AT training should provide you with what you need. Also consider taking more frequent practice breaks – maybe pause for 2-3 mins every 15 mins. and, during your breaks, variously do some gentle yoga and the first four restorative movements shown on p. 76-80 of The Musician’s Way.
Yes I have had problems with tightening of shoulders when I played piano. Now I play an irish harp, and that is a different kind of tightening that occurs over the hours in practice.Posture at the harp is asymetrical, and I have had a dull aching right shoulder pain 60 minutes into practice. I have experimented with various chairs and boxes to elevate the harp, and various sitting postures(on edge of seat, in middle, at back, and even behind the harp; I have been doing yoga, which has helped, and seems similar to your description of drawing the shoulders down and back.I read about how to sit at an office chair and have used those principles as well(sit with lumbar support at back of chair, and have thighs slanting downwards.

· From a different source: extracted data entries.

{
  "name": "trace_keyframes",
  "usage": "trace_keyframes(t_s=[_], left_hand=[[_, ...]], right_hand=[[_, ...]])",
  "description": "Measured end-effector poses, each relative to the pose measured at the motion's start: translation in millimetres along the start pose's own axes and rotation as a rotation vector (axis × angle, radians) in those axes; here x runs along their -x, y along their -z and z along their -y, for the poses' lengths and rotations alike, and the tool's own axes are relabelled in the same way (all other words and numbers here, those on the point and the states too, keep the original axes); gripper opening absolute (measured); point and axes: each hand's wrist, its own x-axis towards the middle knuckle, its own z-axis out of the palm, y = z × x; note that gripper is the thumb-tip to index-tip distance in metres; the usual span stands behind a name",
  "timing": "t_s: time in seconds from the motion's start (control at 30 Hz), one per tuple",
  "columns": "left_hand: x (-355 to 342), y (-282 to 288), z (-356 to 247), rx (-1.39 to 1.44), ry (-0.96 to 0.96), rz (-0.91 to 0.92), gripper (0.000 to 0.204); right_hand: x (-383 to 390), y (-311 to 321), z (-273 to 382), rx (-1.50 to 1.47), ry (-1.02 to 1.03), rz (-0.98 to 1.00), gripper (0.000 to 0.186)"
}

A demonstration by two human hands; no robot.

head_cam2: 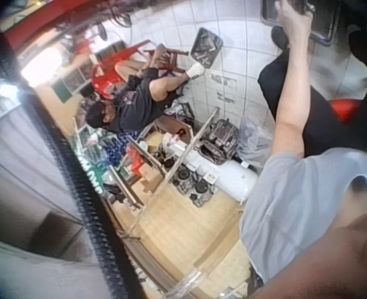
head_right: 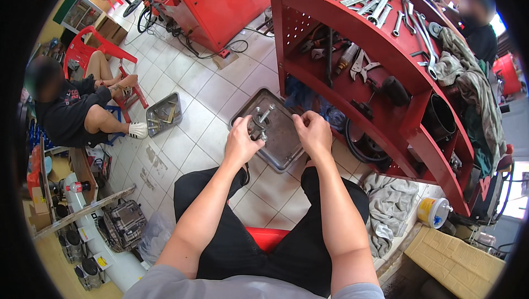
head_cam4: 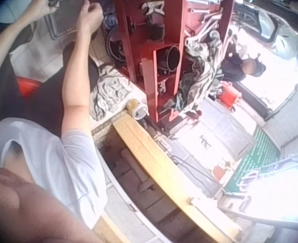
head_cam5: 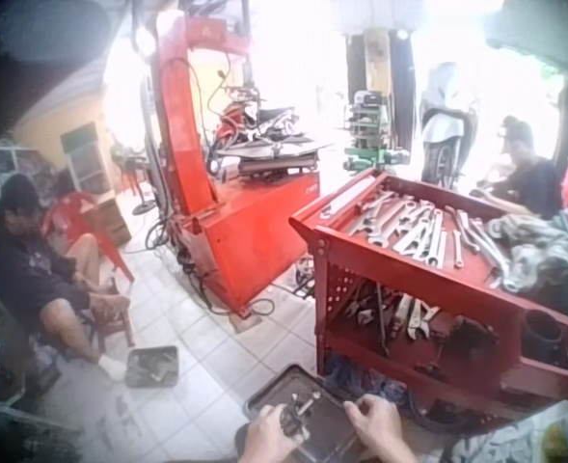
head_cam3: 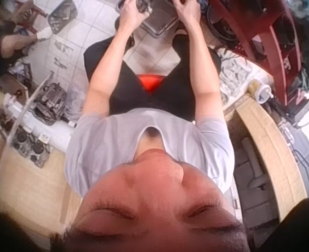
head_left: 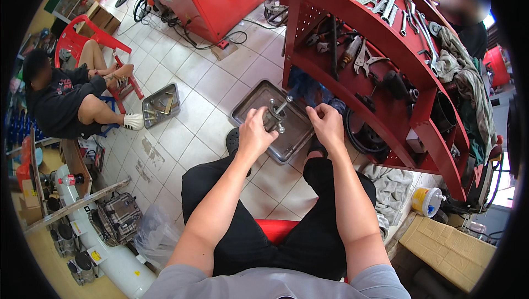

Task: The person sits in a workshop and manipulates a small metallic mechanical component, likely a carburetor, using a small tool. They repeatedly insert the tool into the component, rotate it, and adjust the assembly while holding it in their hands.

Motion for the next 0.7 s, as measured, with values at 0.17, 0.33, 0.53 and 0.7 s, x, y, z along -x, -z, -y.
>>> trace_keyframes(t_s=[0.17,0.33,0.53,0.7], left_hand=[[1.1,1.2,0.0,-0.098,-0.054,0.025,0.064],[2.9,-1.4,-2.8,-0.096,-0.087,0.015,0.062],[-1.5,4.4,-1.4,-0.062,-0.045,-0.011,0.062],[3.7,0.3,-4.2,-0.157,-0.106,0.036,0.062]], right_hand=[[5.0,-4.7,6.0,-0.142,0.088,0.035,0.047],[5.8,-1.3,12.3,-0.038,0.061,0.031,0.045],[3.2,-4.3,3.7,-0.18,0.101,-0.049,0.043],[7.7,-8.0,8.1,-0.133,0.105,0.038,0.047]])
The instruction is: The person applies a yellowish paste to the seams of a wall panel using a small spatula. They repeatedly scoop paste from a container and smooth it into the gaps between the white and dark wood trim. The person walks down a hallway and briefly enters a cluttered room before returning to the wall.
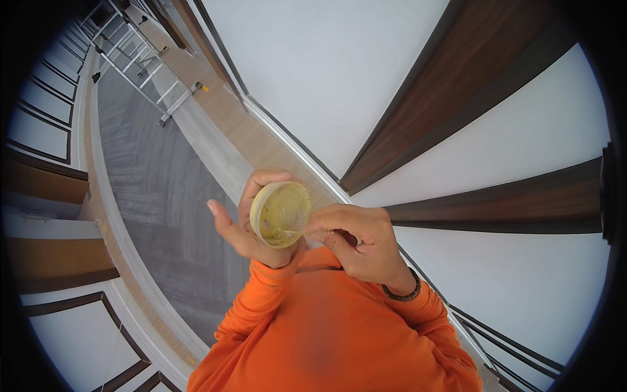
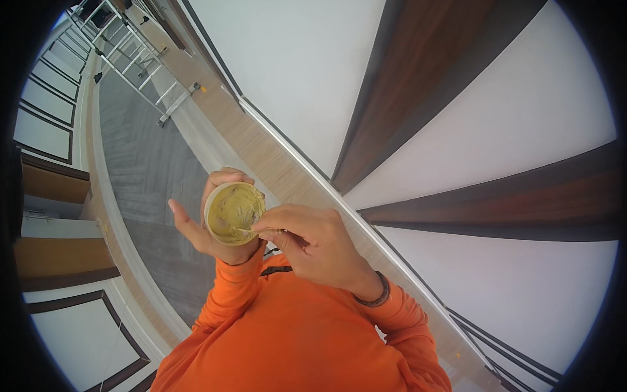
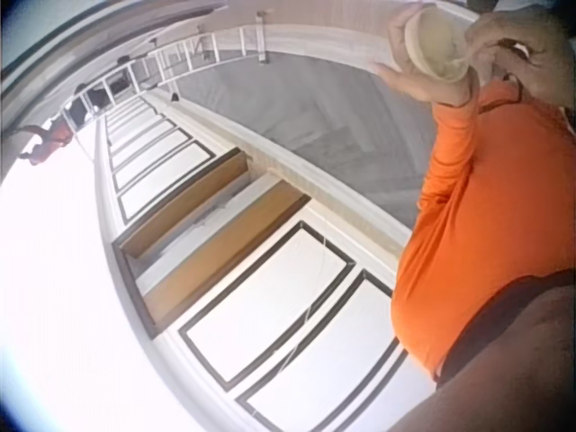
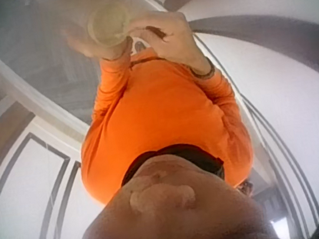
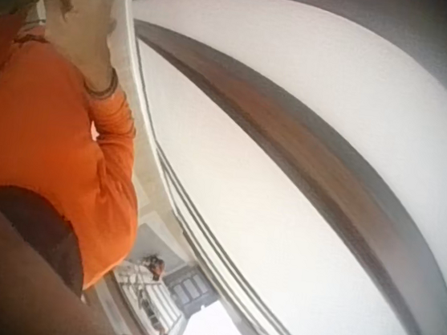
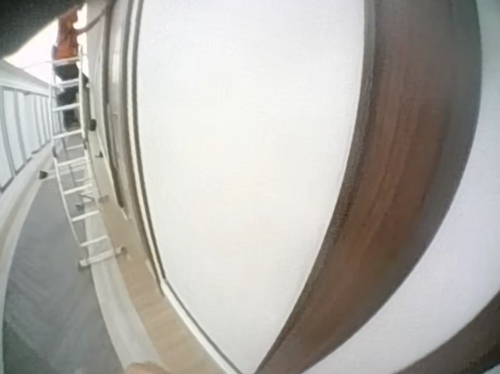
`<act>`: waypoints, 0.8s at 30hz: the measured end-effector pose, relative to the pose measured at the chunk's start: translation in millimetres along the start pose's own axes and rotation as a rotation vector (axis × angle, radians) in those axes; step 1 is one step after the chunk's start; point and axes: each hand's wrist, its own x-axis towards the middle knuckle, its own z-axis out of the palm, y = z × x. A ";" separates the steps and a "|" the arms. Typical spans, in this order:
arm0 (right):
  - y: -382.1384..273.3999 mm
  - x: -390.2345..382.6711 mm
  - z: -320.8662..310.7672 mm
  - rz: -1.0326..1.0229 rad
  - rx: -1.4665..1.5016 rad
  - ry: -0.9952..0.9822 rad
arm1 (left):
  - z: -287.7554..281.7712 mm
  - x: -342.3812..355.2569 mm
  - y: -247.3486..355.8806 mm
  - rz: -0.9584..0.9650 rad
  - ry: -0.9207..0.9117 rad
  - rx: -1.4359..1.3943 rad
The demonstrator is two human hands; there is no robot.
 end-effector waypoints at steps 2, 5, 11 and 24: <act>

Just started reading your book, and will look into the AT.
Thanks for sharing your story, Susan. As an Alexander technique (AT) practitioner myself, I concur that small, relatively simple changes in how we use ourselves can result in big changes in our actions and experiences. And musicians worldwide report dramatic relief from pain and tension after learning some basic AT concepts and skills.
Links to AT resources are located on this page at MusiciansWay.com: https://www.musiciansway.com/wellness/
I almost stopped playing because of shoulder and neck pain. Then I happened onto a local Alexander Technique teacher and the few lessons I had with her made all the difference! She taught me what I was doing that was causing my pain and showed me some very, very simple strategies to stop doing it. If you’re a musician in pain, for sure explore the Alexander Technique.